Dave Bittner: [00:07:05] A bit more information has come out about the attack on Australian logistics company Toll Group that's disrupted operations since Sunday. It's ransomware, iTnews reports, specifically the Mailto strain. The Australian Signals Directorate says it's unclear whether the Mailto attacks are part of a larger campaign. Mailto, also known as Kazakavkovkiz, is a strain of ransomware within the KoKo family. The Toll Group said yesterday that it's still working on recovery, and that it regrets the inconvenience to its customers.
Dave Bittner: [00:07:37] SentinelLabs reports on renewed activity against Ukrainian targets by the Gamaredon Group, a state-sponsored APT that Ukrainian security services associate with Russia's FSB. The FSB is generally regarded as Cozy Bear's proprietor. SentinelLabs sees the activity as a bellwether for future hybrid war. When kinetic fighting slows or freezes due to strategic, operational or diplomatic pressures, expect an intensification of activity in cyberspace.
Dave Bittner: [00:08:07] Forbes talked to SentinelLabs and concluded that Ukraine has effectively become a proving ground. Russian cyber tactics, techniques and procedures that will eventually be used elsewhere are first deployed against Ukraine. Foreign Affairs suggests that the next field of Russian activity may be, surprisingly, Belarus, long the most Russophile state in the near abroad, but a state that's begun to push back against Russian diplomatic moves to bring Minsk even closer to Moscow.
Dave Bittner: [00:08:35] If Foreign Affairs and SentinelLabs have got it right, there may soon be Cozy Bear sightings from Gomel to Grodno.
Dave Bittner: [00:08:42] The folks at Edgewise Networks have been tracking specific vulnerabilities to be alert for when dealing with Python. Joining us to share their finding is Edgewise founder and CEO Peter Smith.
Dave Bittner: [00:08:54] Python backdoors are used in large part by nation-state attackers. Most recently, we saw an attack against the government of Turkey by operatives from Iran. And they leveraged a Python-based backdoor that was assembled via snippets from the Internet, as well as some custom code. And they're using it to gain a foothold post-exploitation for remote command and control.
Dave Bittner: [00:09:22] So what are the mitigations for this? How does - how do you go about protecting your organization from these sorts of things?
Peter Smith: [00:09:29] Well, you know, I think the default that people look towards is firewalls. And one of the main problems with firewalls is the types of firewalls that you get in the cloud in particular are Layer 3, Layer 4 firewalls, which really means that they have no ability to inspect the content of the traffic that's being communicated. And even when an organization uses NGFWs with Layer 7 deep packet inspection or content inspection, it's really about positive identification of malicious activity.
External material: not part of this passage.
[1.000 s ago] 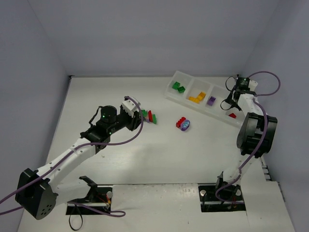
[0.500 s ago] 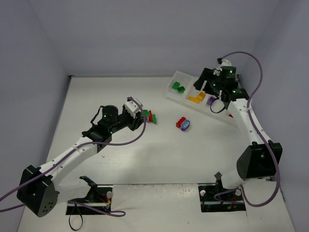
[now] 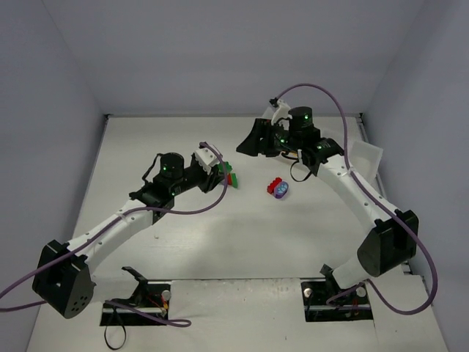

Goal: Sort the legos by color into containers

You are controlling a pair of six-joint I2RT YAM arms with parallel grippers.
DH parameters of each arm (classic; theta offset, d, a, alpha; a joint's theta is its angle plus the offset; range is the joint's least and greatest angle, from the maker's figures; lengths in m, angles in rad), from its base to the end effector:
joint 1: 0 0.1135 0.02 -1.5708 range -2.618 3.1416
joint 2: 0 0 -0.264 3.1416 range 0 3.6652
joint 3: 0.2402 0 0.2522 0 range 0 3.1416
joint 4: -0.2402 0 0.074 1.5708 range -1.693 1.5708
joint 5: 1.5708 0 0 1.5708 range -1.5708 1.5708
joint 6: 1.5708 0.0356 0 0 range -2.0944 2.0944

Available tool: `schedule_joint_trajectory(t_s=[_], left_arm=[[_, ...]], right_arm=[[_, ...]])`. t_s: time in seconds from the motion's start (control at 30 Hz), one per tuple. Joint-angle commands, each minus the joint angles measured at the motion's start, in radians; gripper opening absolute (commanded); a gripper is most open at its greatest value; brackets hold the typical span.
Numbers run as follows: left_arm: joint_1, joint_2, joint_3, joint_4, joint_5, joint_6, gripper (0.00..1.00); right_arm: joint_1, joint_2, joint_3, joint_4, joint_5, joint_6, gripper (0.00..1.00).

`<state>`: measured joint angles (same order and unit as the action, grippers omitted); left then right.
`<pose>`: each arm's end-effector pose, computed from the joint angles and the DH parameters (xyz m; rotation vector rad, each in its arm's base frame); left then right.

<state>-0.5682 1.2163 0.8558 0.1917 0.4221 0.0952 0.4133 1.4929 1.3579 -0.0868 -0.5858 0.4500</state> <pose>0.2313 -0.1650 0.3129 0.8690 1.5514 -0.7105 0.3139 0.1592 0.3804 -0.4121 1.8578 1.1256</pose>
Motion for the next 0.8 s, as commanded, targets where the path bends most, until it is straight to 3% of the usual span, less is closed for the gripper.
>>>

Peter Smith: [00:10:01] And the thing about a lot of these Python-based backdoors is they don't have a clear signature that would indicate malicious intent, and therefore they go unnoticed. In one of the presentations I've done recently, we build a Python backdoor with a bootstrapper for persistence, so that even if you try to remove it, it just keeps coming back, fully encrypted communications with obfuscation with an encoding mechanism, and a full command-and-control system in 25 lines of Python.
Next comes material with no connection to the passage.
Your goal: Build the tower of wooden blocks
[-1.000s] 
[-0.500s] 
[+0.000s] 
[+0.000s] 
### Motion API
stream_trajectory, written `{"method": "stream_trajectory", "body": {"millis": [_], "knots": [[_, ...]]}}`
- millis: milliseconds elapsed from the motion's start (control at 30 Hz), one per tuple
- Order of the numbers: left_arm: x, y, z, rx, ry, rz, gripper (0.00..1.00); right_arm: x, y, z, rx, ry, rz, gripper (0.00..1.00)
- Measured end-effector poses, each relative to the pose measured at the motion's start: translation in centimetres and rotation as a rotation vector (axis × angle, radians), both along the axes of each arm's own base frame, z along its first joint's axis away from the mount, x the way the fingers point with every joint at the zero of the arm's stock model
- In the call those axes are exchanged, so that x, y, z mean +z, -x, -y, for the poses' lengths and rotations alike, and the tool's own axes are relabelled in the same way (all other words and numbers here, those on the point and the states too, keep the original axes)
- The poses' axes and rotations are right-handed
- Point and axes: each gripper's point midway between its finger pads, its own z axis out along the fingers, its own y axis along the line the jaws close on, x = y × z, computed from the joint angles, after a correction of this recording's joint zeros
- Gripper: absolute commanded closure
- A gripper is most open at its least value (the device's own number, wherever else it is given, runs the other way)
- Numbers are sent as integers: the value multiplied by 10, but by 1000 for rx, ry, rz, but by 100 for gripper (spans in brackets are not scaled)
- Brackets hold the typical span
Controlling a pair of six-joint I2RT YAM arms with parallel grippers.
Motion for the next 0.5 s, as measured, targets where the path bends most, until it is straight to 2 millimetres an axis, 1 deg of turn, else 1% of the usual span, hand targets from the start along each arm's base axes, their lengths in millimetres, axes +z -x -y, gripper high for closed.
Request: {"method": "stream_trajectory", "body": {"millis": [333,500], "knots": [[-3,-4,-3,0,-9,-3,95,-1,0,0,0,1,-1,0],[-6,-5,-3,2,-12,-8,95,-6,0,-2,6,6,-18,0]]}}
Peter Smith: [00:10:35] And I think the point here is that it is so easy to create something new, unique and novel that a lot of the existing mitigation techniques that look for positive identification of malicious activity, there simply is no signature to identify these activities as malicious. So they go unnoticed. If you go to GitHub, there are presently 230 Python-based backdoors that are available for download right now. At the end of the day, Python is the power shell of the Linux and Unix world. It's incredibly pervasive. It's installed by default on virtually every Unix and Linux operating system.
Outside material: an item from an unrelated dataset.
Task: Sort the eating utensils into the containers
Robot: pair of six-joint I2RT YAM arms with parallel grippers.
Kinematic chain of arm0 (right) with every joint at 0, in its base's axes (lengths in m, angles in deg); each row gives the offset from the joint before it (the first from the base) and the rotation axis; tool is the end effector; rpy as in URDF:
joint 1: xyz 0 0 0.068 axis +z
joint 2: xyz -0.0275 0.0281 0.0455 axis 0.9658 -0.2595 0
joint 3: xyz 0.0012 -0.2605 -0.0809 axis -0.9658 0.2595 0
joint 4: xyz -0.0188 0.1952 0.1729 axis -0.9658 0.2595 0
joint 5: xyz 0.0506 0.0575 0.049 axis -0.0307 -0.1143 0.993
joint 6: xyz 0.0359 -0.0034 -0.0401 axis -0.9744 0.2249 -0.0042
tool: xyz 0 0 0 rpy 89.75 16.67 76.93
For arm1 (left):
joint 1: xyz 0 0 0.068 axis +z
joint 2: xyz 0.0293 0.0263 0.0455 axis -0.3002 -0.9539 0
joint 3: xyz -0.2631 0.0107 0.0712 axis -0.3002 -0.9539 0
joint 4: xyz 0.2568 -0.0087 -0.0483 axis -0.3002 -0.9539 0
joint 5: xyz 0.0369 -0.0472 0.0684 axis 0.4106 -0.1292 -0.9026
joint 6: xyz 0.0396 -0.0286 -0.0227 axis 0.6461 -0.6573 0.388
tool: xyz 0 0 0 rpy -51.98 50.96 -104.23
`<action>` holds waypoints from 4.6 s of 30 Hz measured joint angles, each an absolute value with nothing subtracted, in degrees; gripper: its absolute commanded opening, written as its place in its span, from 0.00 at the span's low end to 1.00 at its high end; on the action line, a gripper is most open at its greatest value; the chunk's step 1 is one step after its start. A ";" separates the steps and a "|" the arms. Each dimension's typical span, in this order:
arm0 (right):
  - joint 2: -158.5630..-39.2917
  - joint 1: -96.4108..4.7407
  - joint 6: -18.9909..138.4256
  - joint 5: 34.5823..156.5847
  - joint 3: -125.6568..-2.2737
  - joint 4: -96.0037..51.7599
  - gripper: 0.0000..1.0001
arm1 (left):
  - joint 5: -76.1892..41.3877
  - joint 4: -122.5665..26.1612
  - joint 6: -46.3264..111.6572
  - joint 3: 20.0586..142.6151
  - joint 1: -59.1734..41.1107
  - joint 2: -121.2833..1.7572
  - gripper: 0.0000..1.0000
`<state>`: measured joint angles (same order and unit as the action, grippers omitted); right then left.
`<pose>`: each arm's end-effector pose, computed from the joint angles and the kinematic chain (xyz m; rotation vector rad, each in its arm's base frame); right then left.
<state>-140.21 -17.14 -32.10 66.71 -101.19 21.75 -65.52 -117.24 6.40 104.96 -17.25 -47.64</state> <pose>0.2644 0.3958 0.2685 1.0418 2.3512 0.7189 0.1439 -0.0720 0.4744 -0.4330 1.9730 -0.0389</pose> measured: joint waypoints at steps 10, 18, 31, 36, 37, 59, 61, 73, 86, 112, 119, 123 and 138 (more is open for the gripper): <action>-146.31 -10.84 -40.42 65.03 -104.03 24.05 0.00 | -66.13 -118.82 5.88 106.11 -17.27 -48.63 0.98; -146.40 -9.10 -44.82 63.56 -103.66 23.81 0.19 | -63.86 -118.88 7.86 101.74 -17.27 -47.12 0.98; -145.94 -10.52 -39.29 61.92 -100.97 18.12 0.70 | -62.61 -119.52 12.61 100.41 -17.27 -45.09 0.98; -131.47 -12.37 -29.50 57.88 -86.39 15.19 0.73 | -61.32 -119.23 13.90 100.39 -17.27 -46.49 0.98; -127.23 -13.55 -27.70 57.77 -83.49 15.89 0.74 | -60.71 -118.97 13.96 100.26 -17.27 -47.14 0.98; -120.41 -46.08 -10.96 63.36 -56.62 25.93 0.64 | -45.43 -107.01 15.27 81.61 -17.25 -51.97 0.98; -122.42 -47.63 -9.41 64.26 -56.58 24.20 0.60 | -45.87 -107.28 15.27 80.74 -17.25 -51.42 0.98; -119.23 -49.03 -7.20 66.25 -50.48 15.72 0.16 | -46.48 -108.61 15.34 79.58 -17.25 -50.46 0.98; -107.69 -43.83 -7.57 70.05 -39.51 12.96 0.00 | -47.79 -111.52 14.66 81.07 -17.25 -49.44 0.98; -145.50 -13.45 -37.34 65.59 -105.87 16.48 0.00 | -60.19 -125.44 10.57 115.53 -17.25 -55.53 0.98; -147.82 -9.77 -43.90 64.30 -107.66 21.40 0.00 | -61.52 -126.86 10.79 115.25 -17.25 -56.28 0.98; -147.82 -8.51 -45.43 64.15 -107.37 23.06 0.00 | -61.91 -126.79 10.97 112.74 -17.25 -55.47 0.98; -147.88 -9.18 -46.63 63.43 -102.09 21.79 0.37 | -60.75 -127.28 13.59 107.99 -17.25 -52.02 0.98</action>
Peter Smith: [00:11:19] It's more or less convert. Malicious scripts are often confused for administrative tools. So EDR platforms, as an example, they might see invocation of Python but not recognize that this is something that is out of the ordinary. And it's remarkably easy to develop and debug Python scripts. So you can see that Python is this sort of universal language that covers all of the Unixes and even macOS. And by the way, it even extends to Windows.
Peter Smith: [00:11:51] One of the Python-based backdoors that I write for demonstration purposes without any modification, without any special handling, runs perfectly on Linux - multiple versions of Linux, on macOS and on Windows. So it's this ideal framework for malicious actors to build malicious code.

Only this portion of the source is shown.